[Feature Request] Addition of new operation to Tensorflow Lite for "ENet"
PINTO0309 opened this issue · 1 comments
Please make sure that this is a feature request. As per our GitHub Policy, we only address code/doc bugs, performance issues, feature requests and build/installation issues on GitHub. tag:feature_template
System information
- TensorFlow version (you are using): Tensorflow Lite v1.11.0 (Self-Build)
- Hardware: RaspberryPi3
- OS: Raspbian Stretch
- Are you willing to contribute it (Yes/No): No (Because, There are few Custom Operation tutorials, and I can not write C++ programs.)
Describe the feature and the current behavior/state.

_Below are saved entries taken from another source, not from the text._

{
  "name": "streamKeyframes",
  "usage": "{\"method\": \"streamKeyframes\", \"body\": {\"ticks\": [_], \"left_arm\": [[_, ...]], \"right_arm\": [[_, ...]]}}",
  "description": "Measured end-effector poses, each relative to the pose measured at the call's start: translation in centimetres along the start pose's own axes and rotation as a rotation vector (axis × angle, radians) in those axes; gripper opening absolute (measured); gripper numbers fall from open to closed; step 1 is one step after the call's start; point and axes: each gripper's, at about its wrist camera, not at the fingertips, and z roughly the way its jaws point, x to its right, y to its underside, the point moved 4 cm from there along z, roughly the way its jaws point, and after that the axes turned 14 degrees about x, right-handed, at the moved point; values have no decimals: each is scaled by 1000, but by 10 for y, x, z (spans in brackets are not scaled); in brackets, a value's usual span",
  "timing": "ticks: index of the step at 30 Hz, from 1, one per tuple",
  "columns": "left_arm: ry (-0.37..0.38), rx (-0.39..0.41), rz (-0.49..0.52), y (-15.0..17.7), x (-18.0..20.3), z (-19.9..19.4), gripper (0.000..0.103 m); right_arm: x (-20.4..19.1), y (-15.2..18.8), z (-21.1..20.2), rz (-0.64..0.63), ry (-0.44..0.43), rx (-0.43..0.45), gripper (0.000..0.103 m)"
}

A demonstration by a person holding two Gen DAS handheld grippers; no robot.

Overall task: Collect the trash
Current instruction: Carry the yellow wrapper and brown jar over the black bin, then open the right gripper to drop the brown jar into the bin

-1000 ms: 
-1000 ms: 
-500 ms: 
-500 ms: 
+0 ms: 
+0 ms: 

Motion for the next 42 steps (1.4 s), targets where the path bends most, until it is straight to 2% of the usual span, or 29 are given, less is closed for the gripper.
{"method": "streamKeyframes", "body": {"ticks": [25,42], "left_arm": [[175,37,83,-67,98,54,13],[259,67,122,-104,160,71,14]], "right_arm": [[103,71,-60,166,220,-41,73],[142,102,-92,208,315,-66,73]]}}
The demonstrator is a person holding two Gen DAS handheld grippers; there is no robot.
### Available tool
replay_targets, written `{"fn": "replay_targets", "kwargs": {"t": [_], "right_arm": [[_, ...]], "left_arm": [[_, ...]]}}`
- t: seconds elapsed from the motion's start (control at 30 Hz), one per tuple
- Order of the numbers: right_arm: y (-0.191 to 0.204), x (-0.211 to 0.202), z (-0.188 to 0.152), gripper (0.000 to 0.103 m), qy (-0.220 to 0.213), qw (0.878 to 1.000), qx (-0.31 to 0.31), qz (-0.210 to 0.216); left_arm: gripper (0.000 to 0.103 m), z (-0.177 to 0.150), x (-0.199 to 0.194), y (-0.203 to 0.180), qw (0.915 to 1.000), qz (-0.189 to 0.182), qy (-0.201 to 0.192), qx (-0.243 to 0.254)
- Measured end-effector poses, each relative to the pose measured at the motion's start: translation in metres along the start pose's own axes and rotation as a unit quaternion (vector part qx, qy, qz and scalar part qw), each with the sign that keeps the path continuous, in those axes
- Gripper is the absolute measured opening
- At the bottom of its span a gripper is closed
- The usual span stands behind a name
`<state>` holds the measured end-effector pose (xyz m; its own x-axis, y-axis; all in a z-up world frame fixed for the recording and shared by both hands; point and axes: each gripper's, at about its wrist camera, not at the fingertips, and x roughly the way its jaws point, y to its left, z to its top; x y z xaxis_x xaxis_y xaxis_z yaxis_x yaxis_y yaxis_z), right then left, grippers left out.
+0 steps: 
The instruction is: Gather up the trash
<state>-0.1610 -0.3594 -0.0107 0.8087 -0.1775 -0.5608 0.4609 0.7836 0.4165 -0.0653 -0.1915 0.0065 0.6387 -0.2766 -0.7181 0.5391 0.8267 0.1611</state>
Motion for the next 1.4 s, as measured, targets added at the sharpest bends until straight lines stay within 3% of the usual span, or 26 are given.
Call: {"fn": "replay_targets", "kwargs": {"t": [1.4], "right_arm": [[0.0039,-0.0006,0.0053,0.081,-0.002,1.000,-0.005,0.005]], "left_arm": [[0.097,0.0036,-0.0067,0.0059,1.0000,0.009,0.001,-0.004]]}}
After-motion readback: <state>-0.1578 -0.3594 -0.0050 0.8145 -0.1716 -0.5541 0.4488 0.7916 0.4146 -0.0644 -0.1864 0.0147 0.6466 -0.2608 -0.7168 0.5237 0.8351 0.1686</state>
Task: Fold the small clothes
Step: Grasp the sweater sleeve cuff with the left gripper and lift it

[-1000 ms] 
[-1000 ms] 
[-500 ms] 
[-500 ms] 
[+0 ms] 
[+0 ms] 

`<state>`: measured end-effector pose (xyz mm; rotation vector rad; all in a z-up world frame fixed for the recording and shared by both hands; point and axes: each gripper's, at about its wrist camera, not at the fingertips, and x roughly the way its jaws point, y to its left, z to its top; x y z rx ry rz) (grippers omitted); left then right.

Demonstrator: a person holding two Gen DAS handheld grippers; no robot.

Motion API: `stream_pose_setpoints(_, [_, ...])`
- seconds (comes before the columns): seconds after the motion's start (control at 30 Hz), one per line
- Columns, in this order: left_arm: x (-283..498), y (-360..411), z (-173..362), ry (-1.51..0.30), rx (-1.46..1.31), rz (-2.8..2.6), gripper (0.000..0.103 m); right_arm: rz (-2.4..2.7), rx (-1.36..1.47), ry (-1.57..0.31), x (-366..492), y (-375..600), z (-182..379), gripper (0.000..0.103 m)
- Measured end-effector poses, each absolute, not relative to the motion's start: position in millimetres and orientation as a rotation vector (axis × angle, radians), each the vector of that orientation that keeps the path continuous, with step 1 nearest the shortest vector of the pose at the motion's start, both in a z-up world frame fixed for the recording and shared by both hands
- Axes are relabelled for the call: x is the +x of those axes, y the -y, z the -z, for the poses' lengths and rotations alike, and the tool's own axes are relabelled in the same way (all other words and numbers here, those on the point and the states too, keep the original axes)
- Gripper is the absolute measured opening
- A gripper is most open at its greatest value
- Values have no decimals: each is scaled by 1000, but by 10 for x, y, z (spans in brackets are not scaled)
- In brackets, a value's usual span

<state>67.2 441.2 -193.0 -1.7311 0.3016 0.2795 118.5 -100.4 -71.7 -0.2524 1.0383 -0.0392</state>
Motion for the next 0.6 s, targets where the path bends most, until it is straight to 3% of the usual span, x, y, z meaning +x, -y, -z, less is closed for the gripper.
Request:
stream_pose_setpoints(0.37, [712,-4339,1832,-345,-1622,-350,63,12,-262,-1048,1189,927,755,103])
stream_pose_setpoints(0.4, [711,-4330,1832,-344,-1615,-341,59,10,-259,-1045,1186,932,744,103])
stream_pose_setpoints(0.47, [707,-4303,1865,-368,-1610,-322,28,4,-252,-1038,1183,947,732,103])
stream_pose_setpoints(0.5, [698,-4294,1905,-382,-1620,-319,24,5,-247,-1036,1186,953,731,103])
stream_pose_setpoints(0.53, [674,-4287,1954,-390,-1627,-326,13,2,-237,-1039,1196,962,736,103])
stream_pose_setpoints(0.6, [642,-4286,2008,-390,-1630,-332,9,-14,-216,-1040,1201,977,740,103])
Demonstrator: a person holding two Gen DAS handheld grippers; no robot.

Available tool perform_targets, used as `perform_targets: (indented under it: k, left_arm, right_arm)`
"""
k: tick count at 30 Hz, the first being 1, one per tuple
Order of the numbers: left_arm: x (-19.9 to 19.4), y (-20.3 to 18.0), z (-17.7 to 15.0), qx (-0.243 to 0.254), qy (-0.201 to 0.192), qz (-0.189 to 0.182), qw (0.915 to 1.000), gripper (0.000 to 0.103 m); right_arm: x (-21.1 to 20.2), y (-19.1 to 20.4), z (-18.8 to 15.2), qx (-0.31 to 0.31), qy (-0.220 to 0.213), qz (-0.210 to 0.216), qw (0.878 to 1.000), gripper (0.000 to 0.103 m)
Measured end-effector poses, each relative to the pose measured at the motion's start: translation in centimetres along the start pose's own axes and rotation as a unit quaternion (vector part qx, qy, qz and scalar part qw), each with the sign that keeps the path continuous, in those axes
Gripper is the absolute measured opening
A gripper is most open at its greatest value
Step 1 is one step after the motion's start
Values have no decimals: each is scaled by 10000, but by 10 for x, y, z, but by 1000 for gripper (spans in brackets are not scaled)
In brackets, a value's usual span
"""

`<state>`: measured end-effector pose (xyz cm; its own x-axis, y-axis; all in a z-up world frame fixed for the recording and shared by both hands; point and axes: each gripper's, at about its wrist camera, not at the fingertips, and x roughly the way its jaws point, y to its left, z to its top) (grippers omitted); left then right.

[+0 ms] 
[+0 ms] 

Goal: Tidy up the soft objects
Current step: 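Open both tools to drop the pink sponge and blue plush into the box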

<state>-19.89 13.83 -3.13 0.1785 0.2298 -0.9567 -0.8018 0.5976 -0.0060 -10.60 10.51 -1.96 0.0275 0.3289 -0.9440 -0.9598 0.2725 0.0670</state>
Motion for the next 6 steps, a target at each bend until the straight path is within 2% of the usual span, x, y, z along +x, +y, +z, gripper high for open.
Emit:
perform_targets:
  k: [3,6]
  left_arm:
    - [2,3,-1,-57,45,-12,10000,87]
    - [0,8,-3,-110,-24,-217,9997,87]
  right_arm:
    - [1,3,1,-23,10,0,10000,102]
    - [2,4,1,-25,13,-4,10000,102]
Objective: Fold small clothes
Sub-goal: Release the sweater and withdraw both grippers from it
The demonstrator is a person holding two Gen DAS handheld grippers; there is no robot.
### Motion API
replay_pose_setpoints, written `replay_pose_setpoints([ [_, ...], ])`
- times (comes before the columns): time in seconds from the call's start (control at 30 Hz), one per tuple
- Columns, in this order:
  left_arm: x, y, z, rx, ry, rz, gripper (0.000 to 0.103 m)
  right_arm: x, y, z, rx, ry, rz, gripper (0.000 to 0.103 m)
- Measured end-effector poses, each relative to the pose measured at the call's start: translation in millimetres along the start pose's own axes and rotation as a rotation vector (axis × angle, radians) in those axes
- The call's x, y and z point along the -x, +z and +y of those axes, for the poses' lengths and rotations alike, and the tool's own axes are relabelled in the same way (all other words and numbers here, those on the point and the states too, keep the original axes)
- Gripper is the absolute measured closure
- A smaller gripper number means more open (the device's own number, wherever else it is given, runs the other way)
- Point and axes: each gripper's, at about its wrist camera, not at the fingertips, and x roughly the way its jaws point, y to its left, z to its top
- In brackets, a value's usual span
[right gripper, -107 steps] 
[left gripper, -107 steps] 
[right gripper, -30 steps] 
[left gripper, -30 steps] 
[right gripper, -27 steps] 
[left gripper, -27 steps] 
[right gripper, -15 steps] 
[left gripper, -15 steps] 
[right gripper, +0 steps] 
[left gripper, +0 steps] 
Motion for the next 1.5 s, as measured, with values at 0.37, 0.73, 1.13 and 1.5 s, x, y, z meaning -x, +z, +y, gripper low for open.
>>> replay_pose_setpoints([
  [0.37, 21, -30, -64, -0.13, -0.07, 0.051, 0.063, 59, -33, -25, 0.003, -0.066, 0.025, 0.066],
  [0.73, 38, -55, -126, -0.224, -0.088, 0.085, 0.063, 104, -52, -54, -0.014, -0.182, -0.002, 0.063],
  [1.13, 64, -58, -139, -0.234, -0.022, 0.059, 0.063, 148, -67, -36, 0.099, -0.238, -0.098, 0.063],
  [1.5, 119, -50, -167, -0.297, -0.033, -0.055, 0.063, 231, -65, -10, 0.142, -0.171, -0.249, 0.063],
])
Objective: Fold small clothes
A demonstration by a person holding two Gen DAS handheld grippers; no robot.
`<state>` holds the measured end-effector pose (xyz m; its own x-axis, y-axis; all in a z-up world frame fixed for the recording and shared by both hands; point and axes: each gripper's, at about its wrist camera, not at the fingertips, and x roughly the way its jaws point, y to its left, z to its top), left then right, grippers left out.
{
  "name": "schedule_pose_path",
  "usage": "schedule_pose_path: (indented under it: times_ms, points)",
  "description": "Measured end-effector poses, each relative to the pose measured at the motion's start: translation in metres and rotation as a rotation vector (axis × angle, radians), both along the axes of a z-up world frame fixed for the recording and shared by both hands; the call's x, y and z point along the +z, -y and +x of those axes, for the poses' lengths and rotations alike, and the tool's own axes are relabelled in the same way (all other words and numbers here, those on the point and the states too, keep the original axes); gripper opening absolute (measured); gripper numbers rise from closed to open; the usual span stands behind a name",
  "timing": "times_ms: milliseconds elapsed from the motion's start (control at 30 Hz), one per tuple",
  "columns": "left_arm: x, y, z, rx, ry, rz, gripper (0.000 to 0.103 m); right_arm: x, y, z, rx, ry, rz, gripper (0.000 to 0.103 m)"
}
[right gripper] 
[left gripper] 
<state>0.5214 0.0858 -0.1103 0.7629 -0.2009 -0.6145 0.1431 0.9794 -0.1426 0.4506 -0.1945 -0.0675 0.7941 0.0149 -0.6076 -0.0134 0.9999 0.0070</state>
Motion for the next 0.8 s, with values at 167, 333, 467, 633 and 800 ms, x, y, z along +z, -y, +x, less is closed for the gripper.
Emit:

If I implement "semantic segmentation" model "ENet", I can not do it unless you support various behaviors of the unpooling layer.
-
Layer that I would like to support with Tensorflow Lite
FloorModRangeRank- Abs
- MaxPoolWithArgmax
ScatterNd- SparseTensor
- sparse_add
gather_nd
-
Sample message of Unsupport Error
Traceback (most recent call last):
File "main.py", line 5, in <module>
interpreter = tf.contrib.lite.Interpreter(model_path="semanticsegmentation_enet_non_quantized.tflite")
File "/usr/local/lib/python2.7/dist-packages/tensorflow/contrib/lite/python/interpreter.py", line 53, in __init__
model_path))
ValueError: Didn't find custom op for name 'FloorMod' with version 1
Didn't find custom op for name 'Range' with version 1
Didn't find custom op for name 'Rank' with version 1
Didn't find custom op for name 'Abs' with version 1
Didn't find custom op for name 'MaxPoolWithArgmax' with version 1
Didn't find custom op for name 'ScatterNd' with version 1
Registration failed.
Will this change the current api? How?
Yes.
Custom Operation must be officially implemented.
Who will benefit with this feature?
- Engineers who study automatic driving technology in general
- Engineer who studies fast inference using lightweight mobile
- Engineers to study lightweight models
Any Other info.
My repository and sample program are below.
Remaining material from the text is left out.